Business Aviation garners much attention these days as the scheduled airlines engage in a practice they call capacity discipline, which is designed to increase airline load-factors and profitability on available flights. Anyone who has booked a trip on scheduled air carriers recognizes that there are fewer choices now compared with several years ago. In the last five to six years, even as the economy has improved, departures from major hub cities have been reduced by nearly nine percent. Secondary and smaller airports with scheduled service have been hit more dramatically, with departures reduced by over 21 percent. Finding seats on flights is difficult without ample lead time, and airliners often are full (if not overbooked). Furthermore, scheduled airlines service can be found only to about one out of every 10 airports in the entire USA. More important to business travelers, convenient schedules are available to approximately 50 hub cities.

Thus it is understandable that Business Aviation—the use of a General Aviation aircraft for business transportation—is starting to grow once again. The National Business Aviation Association (NBAA) just admitted its 10,000 member company, TCB Air, LLC, which serves two manufacturers that jointly own a Beechcraft King Air C90A for the transport of sales, engineering and other Staff to customer sites thought out the country.

Unlike AOPA, NBAA focuses on company membership rather than offering membership status to individuals. It is significant, however, that many of the companies that belong to NBAA have one or more aviation personnel who also belong to AOPA. Fortunately for the entire General Aviation community, AOPA and NBAA have an honorable and successful tradition of working together to assure access to airports and airspace and to guard against unwarranted user fees.

The two associations also have active programs to promote safety. AOPA’s Air Safety Institute provides a wealth of educational materials that are applicable to all aviators, regardless of hours flown or type ratings earned. Embracing the ASI’s pamphlets and seminars is an excellent way to learn and stay current. NBAA’s leadership role in promoting the International Standard-Business Aircraft Operations (IS-BAO) offers a process-management approach to safety that provides insightful direction to everyone who flies.
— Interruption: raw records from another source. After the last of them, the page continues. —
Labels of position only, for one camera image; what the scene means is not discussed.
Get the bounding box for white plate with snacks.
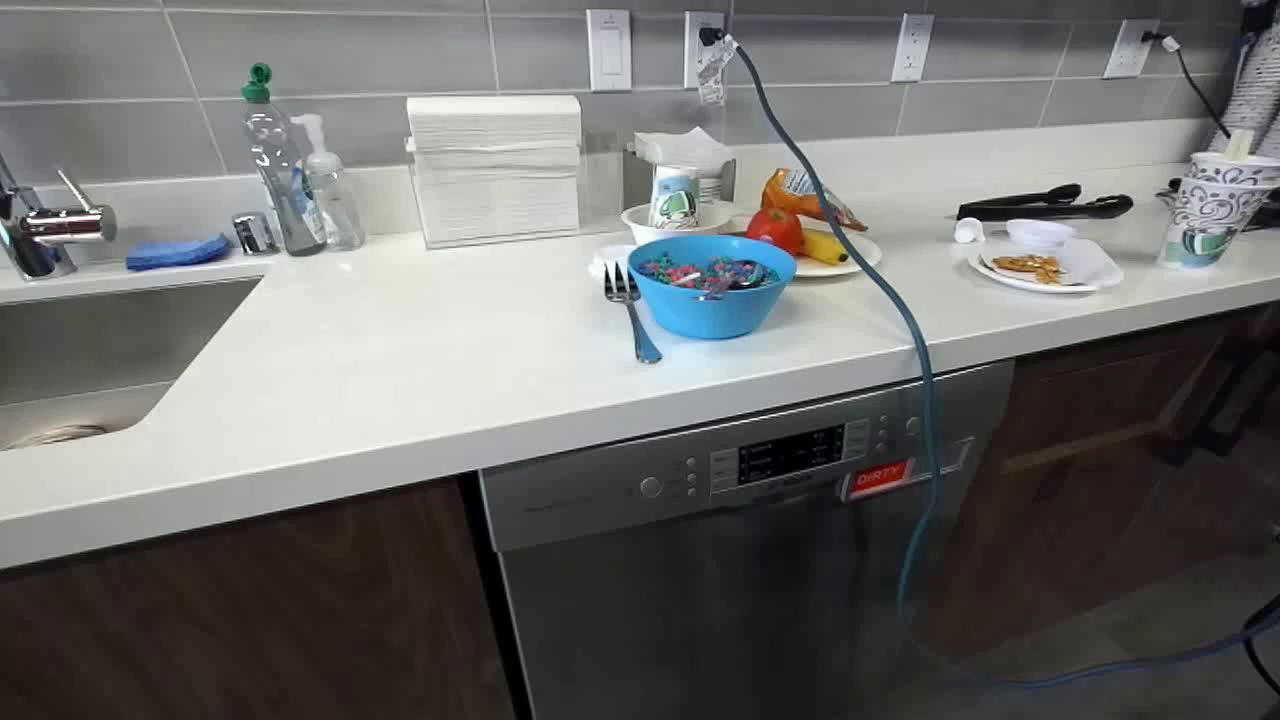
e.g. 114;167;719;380
964;218;1126;301

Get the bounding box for silver fork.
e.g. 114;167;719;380
599;258;669;369

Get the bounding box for blue bowl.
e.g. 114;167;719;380
625;233;799;343

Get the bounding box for colourful wrapped candies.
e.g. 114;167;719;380
640;253;774;298

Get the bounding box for white printed mug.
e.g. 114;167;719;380
645;163;708;230

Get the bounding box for red tomato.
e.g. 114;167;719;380
742;204;807;262

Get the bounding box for yellow banana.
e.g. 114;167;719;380
797;224;854;270

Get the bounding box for white box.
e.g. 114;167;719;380
618;126;739;211

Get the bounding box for orange toy carrot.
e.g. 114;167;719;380
755;163;871;238

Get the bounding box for stainless steel dishwasher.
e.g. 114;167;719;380
477;358;1019;720

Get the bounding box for white paper towel stack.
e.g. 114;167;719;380
404;91;589;253

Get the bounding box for clear soap pump bottle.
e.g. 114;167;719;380
289;110;369;258

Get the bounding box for brown pretzel snacks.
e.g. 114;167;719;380
986;250;1069;287

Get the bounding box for clear bottle green cap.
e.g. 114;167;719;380
235;62;331;262

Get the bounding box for small metal sink fitting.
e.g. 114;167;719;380
226;209;281;262

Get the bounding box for black tongs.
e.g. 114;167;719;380
950;179;1139;230

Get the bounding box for dark wood cabinet door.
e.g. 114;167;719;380
915;301;1280;666
0;471;520;720

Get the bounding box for blue sponge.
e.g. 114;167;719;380
122;233;238;275

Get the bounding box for steel sink basin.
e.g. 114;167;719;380
0;274;269;458

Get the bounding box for patterned paper cup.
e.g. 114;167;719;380
1155;149;1280;274

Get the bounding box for chrome sink faucet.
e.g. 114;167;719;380
0;151;120;280

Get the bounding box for stacked patterned paper cups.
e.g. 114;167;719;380
1204;0;1280;160

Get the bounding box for blue power cable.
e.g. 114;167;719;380
695;19;1280;695

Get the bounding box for clear plastic cable tag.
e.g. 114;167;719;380
688;32;739;112

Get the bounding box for white light switch plate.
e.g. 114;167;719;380
584;5;640;95

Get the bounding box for white empty wall outlet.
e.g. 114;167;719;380
887;11;941;85

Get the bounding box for white outlet with black cable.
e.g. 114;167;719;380
1099;15;1169;82

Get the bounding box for black power cable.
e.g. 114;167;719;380
1139;29;1237;146
The pleasure pilot can benefit greatly from developing his or her own personal operations manual along the lines promoted by IS-BAO for sophisticated flight departments.

In our quest to fly safely, efficiently and successfully in all aviation endeavors—be the purpose business or pleasure—we are wise to understand the resources of our aviation associations such as AOPA and NBAA. These organizations are our best means of maintaining a friendly relationship with the forces of nature.